Whitworth has shared his experience and knowledge with all linemen, Brown said.

“He’s really an open book,” Brown said. “He has a personality that he’s here for the unit and team to get better in whatever ways that are needed.

“So the energy that he gives off makes it easier for me and, I’m sure, the other guys to kind of go up and ask different questions. He gives you good feedback, and that allows you to be more confident and gives you the ability to really dive in and use him as a tool.”

Whitworth played at Louisiana State and was selected in the second round draft of the 2006 draft. He has played in 168 regular-season NFL games. Asked how long it took him to become comfortable as a pro, he said it was an ongoing process.

“I don’t think I’m comfortable now,” Whitworth said. “As I say, ‘Every tackle’s nightmare is third and long.’ … I get just as nervous and just as freaked out about games now as I did when I walked in the league.

“I think you just learn that, over time, what happens in the situation, what happens under pressure is what you’ve practiced and what you’ve repped.”

The Rams will conduct their final four OTA workouts this week. A mandatory minicamp June 13-15 will follow.
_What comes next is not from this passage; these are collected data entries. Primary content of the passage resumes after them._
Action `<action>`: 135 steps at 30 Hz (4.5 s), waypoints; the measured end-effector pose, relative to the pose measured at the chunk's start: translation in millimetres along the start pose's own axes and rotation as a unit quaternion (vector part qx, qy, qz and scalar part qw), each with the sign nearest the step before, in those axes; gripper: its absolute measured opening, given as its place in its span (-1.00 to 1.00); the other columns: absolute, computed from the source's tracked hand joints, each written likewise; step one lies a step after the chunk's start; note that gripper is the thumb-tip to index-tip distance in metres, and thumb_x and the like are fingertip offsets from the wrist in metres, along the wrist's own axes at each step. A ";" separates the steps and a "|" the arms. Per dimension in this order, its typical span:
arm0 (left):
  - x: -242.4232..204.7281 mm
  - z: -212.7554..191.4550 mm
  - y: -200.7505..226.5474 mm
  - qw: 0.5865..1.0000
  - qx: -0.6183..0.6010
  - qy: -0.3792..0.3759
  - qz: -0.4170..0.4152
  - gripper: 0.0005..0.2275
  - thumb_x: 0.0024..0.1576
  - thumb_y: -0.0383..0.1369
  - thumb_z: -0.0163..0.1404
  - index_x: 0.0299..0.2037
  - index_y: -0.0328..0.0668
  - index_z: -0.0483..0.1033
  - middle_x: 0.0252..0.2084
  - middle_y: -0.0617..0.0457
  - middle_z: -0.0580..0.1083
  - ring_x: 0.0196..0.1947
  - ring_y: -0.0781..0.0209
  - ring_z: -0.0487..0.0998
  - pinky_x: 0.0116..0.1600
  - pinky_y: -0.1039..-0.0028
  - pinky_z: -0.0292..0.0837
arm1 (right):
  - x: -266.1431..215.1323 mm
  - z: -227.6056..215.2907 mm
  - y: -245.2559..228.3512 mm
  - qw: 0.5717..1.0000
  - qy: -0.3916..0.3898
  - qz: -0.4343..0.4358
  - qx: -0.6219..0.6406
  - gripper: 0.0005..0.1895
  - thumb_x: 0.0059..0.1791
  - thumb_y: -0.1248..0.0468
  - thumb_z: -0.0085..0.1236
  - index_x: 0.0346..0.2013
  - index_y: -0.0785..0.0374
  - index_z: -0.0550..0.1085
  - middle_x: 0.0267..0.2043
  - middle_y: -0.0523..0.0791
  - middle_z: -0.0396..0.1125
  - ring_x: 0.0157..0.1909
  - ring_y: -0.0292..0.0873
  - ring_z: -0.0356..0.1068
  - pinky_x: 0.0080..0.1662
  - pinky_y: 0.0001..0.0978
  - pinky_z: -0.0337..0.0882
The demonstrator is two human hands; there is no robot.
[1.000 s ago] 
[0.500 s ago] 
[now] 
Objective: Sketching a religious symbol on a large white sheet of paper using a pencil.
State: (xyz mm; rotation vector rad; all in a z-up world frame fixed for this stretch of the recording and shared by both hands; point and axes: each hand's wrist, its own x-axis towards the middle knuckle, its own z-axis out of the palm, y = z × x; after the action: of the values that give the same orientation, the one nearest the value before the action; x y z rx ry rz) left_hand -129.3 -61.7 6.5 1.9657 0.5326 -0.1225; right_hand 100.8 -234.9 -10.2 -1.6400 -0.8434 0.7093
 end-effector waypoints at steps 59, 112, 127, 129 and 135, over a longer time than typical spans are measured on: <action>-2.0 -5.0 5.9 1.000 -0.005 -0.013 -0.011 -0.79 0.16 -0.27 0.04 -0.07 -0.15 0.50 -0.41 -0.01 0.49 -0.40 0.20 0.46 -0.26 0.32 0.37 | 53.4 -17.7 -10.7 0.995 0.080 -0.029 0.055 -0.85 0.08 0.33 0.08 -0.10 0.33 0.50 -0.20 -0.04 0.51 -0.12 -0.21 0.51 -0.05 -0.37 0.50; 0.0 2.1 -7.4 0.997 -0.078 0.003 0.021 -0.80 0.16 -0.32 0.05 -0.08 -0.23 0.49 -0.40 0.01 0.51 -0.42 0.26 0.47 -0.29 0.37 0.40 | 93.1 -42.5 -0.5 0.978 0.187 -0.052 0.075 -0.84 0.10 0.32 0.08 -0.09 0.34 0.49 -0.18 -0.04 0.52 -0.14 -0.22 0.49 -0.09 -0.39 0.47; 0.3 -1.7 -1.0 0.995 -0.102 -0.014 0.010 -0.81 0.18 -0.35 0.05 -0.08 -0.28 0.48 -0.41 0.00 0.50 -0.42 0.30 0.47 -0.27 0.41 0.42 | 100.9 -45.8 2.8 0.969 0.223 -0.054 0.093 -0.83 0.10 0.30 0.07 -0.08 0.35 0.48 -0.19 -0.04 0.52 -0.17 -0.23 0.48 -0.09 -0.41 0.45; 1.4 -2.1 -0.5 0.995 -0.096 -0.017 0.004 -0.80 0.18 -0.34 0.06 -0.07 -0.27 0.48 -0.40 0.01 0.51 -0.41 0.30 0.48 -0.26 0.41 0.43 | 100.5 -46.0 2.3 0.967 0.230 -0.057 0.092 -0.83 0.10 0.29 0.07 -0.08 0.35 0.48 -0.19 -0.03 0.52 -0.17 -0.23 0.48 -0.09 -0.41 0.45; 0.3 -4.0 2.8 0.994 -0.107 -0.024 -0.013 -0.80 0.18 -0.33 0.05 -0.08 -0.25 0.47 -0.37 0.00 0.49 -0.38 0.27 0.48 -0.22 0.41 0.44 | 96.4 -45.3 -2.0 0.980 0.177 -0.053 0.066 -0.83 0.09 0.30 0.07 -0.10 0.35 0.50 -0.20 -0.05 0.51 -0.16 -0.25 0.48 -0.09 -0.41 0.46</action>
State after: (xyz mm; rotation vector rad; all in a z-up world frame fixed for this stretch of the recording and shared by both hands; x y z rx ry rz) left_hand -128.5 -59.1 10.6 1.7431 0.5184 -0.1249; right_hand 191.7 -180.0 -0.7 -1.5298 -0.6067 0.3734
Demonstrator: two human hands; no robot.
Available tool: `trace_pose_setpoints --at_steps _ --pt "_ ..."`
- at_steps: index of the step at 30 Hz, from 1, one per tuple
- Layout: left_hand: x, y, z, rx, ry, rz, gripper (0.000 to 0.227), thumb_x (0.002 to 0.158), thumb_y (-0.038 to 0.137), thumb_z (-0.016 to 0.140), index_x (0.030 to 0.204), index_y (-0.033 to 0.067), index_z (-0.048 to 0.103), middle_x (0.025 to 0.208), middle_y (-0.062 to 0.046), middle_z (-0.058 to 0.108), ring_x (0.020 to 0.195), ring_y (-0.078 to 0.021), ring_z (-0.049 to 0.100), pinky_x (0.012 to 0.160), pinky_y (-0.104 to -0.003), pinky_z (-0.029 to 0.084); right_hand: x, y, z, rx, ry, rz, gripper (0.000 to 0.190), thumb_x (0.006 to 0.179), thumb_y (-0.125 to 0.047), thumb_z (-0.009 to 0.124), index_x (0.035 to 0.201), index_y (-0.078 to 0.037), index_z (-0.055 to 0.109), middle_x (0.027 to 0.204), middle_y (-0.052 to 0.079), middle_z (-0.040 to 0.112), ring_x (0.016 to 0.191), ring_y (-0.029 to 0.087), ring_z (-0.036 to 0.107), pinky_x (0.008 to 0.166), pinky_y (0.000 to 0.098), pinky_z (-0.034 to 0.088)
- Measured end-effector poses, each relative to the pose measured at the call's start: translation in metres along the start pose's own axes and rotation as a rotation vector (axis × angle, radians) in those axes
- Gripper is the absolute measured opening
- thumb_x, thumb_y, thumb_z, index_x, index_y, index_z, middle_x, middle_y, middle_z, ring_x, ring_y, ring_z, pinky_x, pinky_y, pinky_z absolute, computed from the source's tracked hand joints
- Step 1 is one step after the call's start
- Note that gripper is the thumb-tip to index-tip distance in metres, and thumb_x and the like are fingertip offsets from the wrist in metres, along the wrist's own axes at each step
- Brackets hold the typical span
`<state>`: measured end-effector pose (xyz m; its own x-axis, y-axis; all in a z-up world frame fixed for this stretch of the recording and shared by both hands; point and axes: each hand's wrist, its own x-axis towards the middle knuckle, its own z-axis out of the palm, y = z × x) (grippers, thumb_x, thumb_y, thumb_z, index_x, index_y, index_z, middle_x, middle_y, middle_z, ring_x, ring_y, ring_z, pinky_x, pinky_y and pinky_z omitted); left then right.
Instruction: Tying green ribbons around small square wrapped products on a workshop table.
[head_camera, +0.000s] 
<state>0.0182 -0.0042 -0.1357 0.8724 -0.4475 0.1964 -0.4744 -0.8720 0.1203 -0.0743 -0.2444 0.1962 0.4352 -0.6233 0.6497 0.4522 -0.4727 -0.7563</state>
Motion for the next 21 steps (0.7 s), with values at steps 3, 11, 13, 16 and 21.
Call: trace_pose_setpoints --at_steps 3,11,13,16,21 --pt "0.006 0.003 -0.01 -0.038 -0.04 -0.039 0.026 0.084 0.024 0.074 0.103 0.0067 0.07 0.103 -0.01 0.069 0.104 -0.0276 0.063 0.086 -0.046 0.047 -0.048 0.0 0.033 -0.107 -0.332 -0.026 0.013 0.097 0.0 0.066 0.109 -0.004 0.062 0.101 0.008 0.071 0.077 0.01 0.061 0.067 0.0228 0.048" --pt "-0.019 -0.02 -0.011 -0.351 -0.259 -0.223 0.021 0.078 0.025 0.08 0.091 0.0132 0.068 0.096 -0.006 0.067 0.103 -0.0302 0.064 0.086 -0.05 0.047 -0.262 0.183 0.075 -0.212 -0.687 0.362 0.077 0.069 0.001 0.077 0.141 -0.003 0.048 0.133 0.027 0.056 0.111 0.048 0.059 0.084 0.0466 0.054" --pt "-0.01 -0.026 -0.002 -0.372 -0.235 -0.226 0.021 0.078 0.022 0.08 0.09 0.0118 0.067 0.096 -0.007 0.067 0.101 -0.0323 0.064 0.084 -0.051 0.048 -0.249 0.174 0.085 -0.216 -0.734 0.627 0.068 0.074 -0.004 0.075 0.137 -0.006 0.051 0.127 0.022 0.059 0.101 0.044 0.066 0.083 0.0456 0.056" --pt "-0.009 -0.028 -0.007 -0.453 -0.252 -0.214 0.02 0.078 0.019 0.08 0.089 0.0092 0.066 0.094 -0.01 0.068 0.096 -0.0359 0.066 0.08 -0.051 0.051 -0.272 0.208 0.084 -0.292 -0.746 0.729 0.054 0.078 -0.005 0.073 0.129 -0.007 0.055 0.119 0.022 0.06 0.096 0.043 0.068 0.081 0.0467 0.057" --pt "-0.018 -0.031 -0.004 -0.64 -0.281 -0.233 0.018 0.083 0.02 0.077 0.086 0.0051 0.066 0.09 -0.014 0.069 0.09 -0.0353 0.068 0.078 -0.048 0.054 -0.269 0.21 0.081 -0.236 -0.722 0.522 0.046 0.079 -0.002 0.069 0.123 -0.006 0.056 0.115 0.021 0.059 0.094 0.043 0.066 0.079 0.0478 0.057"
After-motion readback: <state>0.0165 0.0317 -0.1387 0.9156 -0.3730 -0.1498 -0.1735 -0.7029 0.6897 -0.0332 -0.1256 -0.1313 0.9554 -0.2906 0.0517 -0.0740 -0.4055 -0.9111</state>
Whitworth knows that the Rams’ success will be tied to Goff’s play — and the performance of the offensive line.

A young quarterback such as Goff must not only find his way but also develop the ability to inspire his protectors, Whitworth said.

“I think sometimes they only think about skill — what can they get out of receivers, what can they get out of this and that,” Whitworth said. “And the reality is, man, the better that line plays, the more time they have, the more opportunities they have to do special things.”